**YOUR ASSIGNMENT:** Check each line of the data, and copy those where "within" appears.

**PROVIDED INFORMATION:**
»»

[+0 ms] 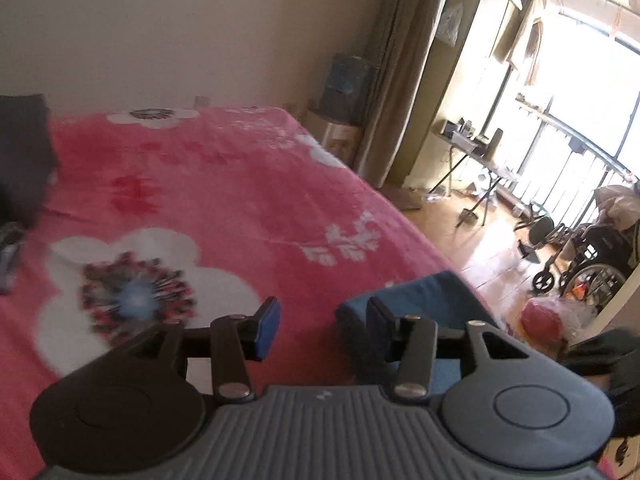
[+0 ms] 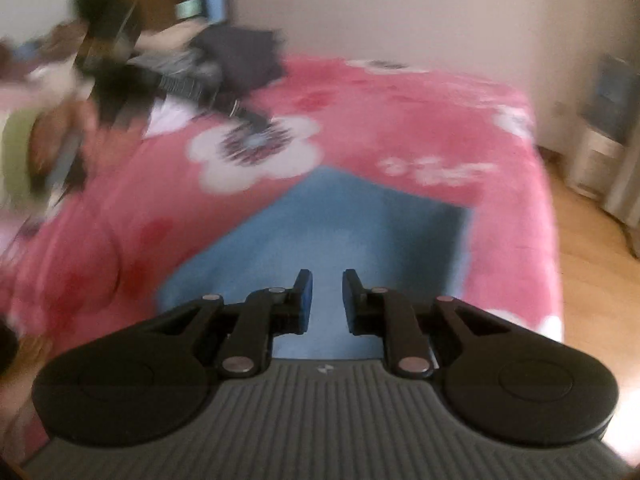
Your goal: Fold clothes
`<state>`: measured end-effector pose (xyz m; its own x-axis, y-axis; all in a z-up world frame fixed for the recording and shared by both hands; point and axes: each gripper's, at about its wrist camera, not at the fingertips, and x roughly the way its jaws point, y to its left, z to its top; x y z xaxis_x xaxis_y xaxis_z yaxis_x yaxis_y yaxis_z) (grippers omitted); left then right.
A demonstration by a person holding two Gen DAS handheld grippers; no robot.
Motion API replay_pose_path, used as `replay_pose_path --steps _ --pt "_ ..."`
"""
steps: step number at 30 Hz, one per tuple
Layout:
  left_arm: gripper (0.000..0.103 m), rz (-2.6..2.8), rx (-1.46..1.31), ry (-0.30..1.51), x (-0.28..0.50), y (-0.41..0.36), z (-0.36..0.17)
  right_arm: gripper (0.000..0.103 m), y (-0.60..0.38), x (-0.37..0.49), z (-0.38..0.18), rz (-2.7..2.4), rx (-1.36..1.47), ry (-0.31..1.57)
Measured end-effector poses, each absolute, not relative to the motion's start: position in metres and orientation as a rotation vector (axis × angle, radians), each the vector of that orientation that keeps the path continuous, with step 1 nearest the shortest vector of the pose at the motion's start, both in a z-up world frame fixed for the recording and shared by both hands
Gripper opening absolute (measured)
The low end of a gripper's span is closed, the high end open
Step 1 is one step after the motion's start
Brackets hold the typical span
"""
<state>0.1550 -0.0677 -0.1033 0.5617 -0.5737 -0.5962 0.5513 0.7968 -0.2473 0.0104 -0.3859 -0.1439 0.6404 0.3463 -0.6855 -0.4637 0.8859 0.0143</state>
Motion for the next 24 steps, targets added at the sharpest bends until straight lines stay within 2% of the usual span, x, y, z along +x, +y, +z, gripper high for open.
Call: replay_pose_path --steps 3,5,10,12,17,19,21,24 --pt "0.049 -0.65 0.053 0.758 0.126 -0.06 -0.107 0.024 -0.366 0.014 -0.194 0.414 -0.254 0.83" --pt "0.049 -0.664 0.086 0.795 0.105 -0.057 -0.116 0.024 -0.356 0.009 -0.19 0.375 -0.282 0.824" --pt "0.05 -0.745 0.099 0.915 0.047 -0.061 -0.154 0.027 -0.322 -0.033 -0.162 0.501 -0.35 0.648" --pt "0.049 -0.76 0.12 0.912 0.031 -0.068 -0.166 0.031 -0.298 -0.05 -0.17 0.559 -0.475 0.606" --pt "0.049 -0.78 0.202 0.858 0.006 -0.086 -0.18 0.031 -0.251 -0.069 -0.205 0.565 -0.817 0.504" --pt "0.049 -0.783 0.24 0.816 0.0 -0.089 -0.178 0.029 -0.244 -0.067 -0.218 0.524 -0.909 0.479" --pt "0.049 -0.791 0.272 0.78 -0.006 -0.091 -0.178 0.019 -0.242 -0.073 -0.217 0.495 -0.94 0.458" --pt "0.049 -0.803 0.317 0.745 -0.013 -0.093 -0.178 0.012 -0.253 -0.071 -0.2 0.458 -0.816 0.48"
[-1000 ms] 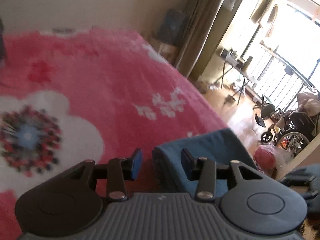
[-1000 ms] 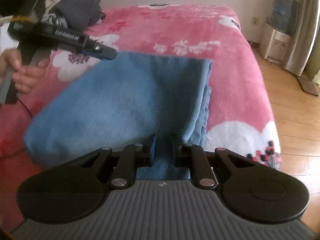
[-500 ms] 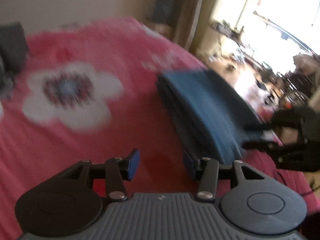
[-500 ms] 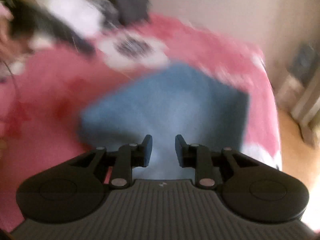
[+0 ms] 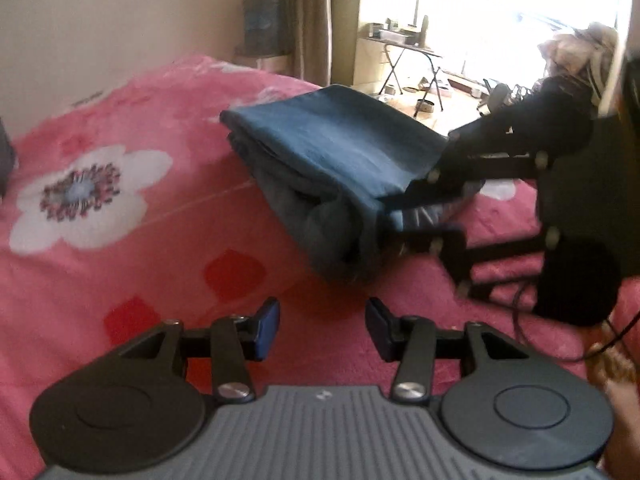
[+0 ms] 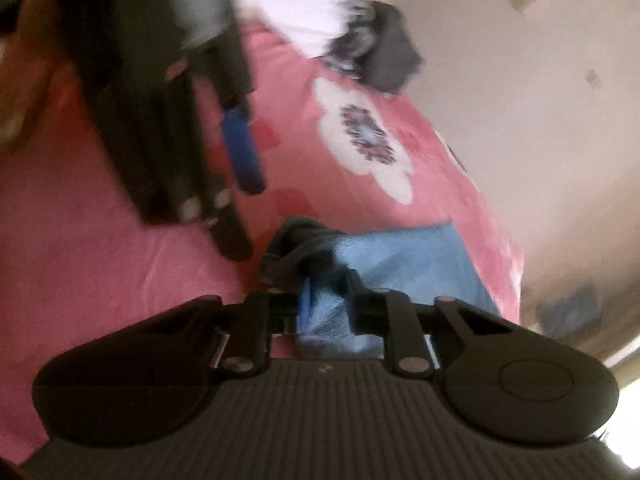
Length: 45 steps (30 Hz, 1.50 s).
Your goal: Fold clothes
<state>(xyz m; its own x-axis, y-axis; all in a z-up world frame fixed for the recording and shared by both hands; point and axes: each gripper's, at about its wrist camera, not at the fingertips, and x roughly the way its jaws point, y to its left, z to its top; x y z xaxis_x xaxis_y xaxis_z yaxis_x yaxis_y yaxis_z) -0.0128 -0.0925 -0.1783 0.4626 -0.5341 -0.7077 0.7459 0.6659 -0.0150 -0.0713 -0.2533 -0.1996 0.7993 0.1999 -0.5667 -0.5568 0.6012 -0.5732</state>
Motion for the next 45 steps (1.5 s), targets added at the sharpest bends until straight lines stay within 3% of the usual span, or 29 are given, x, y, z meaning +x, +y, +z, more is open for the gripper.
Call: replay_pose_path --steps 12,14,16,19,26,32,35,37,39,45 --pt "0.043 -0.843 0.068 0.748 0.011 -0.078 -0.167 0.011 -0.264 -0.058 -0.188 0.438 -0.648 0.543" --pt "0.032 -0.847 0.069 0.753 0.017 -0.082 -0.17 0.011 -0.266 -0.06 -0.187 0.443 -0.647 0.544" --pt "0.012 -0.849 0.075 0.747 0.022 -0.086 -0.174 0.01 -0.269 -0.062 -0.185 0.45 -0.632 0.548" --pt "0.003 -0.823 0.039 0.748 0.031 -0.088 -0.175 0.009 -0.269 -0.065 -0.186 0.467 -0.636 0.553" --pt "0.002 -0.79 -0.077 0.812 0.057 -0.089 -0.178 0.002 -0.275 -0.069 -0.181 0.494 -0.601 0.568" --pt "0.003 -0.79 -0.095 0.865 0.068 -0.091 -0.187 0.003 -0.29 -0.061 -0.17 0.489 -0.465 0.608" --pt "0.004 -0.786 -0.095 0.871 0.066 -0.089 -0.188 0.007 -0.307 -0.04 -0.154 0.474 -0.279 0.666" --pt "0.004 -0.783 -0.101 0.87 0.064 -0.087 -0.188 0.015 -0.318 -0.023 -0.145 0.482 -0.145 0.72" --pt "0.004 -0.783 -0.109 0.868 0.064 -0.086 -0.19 0.031 -0.324 -0.006 -0.139 0.494 -0.028 0.777" --pt "0.005 -0.792 -0.106 0.86 0.062 -0.083 -0.192 0.032 -0.308 0.022 -0.153 0.484 0.056 0.933"
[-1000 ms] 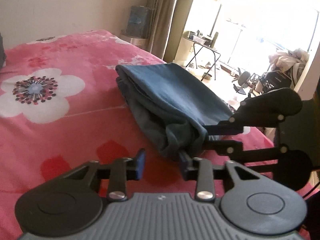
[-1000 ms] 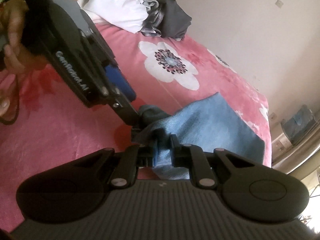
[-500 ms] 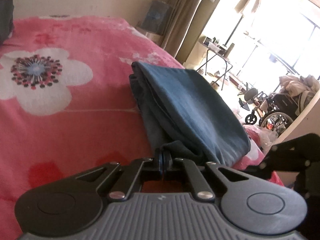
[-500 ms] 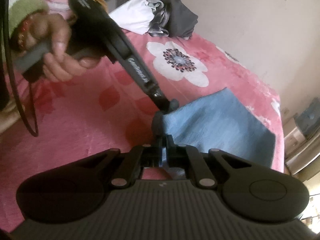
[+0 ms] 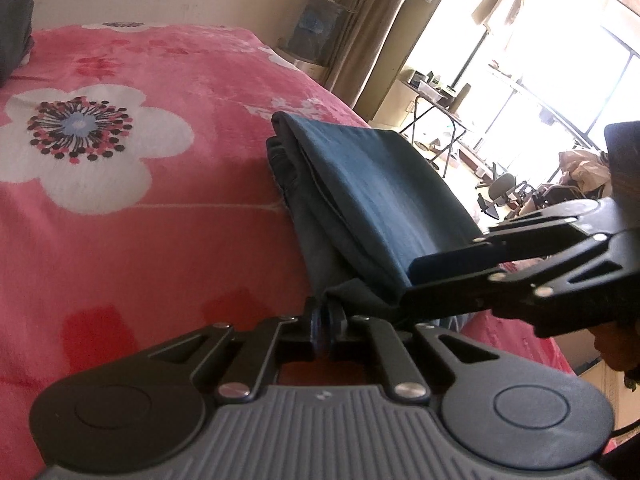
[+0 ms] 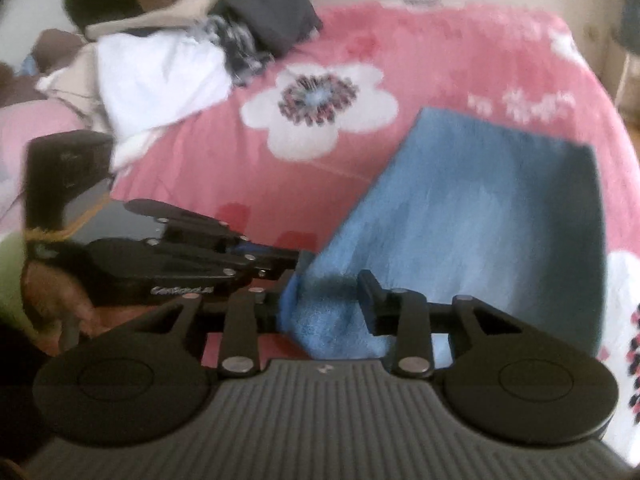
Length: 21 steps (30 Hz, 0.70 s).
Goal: Fold clothes
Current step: 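Pull the folded jeans edge straight with both grippers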
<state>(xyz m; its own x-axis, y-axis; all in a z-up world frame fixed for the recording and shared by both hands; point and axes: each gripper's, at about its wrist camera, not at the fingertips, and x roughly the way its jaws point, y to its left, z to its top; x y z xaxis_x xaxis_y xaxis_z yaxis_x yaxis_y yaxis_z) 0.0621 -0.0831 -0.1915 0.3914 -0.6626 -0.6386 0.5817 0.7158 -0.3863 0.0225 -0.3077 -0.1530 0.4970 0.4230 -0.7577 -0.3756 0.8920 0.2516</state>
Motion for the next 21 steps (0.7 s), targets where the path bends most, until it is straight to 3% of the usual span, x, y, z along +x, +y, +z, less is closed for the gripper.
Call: replay_pose_path --steps 3,7,10,16,21 --pt "0.006 -0.809 -0.093 0.854 0.061 -0.081 -0.193 0.032 -0.301 0.028 -0.155 0.49 0.071 0.978" --pt "0.014 -0.825 -0.094 0.856 0.062 -0.075 -0.195 0.032 -0.291 0.033 -0.156 0.487 0.013 1.023" --pt "0.026 -0.846 -0.121 0.862 0.066 -0.068 -0.194 0.012 -0.288 0.034 -0.156 0.484 -0.039 1.019" --pt "0.038 -0.946 -0.194 0.877 0.078 -0.063 -0.192 0.008 -0.309 0.028 -0.144 0.479 0.058 1.01" --pt "0.035 -1.032 -0.218 0.908 0.088 -0.08 -0.201 0.008 -0.324 0.027 -0.149 0.485 0.194 1.013"
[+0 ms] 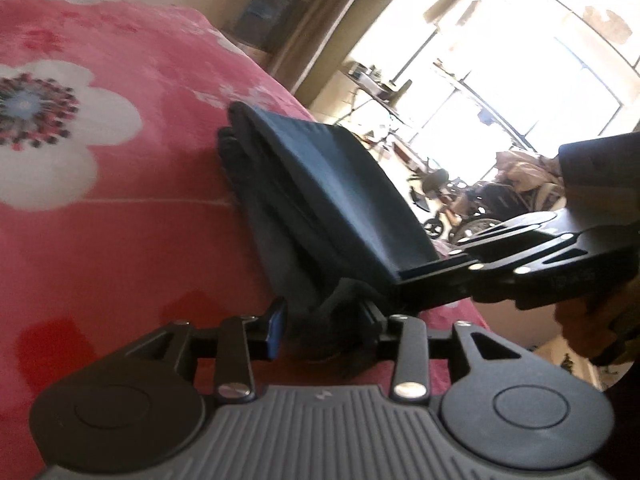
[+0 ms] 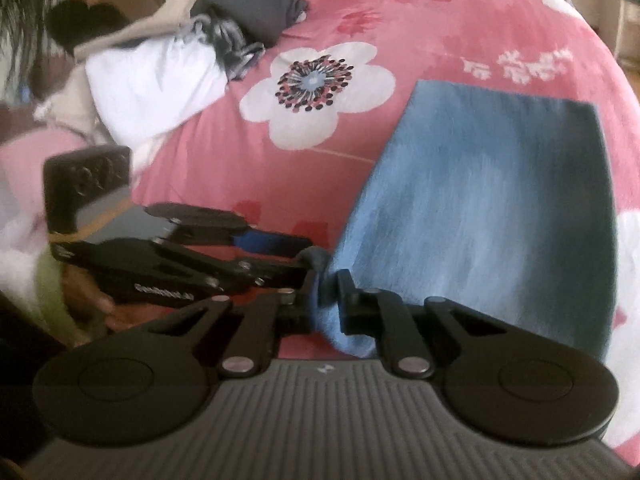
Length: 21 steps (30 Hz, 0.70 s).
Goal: Fold clothes
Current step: 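Pull the folded jeans edge straight with both grippers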
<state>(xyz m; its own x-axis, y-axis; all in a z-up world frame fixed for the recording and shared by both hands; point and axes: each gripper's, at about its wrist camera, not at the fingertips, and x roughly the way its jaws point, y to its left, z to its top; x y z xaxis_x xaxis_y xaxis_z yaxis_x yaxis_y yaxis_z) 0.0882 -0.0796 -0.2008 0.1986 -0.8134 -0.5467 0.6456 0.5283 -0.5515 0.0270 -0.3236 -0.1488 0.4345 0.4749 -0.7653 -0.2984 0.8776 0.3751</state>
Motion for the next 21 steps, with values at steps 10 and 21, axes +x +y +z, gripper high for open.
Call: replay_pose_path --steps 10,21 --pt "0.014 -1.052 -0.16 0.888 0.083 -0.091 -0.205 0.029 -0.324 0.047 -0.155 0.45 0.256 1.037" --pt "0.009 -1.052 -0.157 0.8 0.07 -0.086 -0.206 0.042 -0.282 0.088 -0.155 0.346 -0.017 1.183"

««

**SOLUTION TO THE EXERCISE:**
Motion for the next 24 steps, targets added at the sharpest bends until straight lines stay within 2% of the usual span, x, y, z along +x, +y, +z, gripper high for open.
Motion for the next 45 steps (1.5 s), targets added at the sharpest bends until straight lines stay within 3% of the usual span, or 29 are given, x, y, z meaning +x, +y, +z, more is open for the gripper.

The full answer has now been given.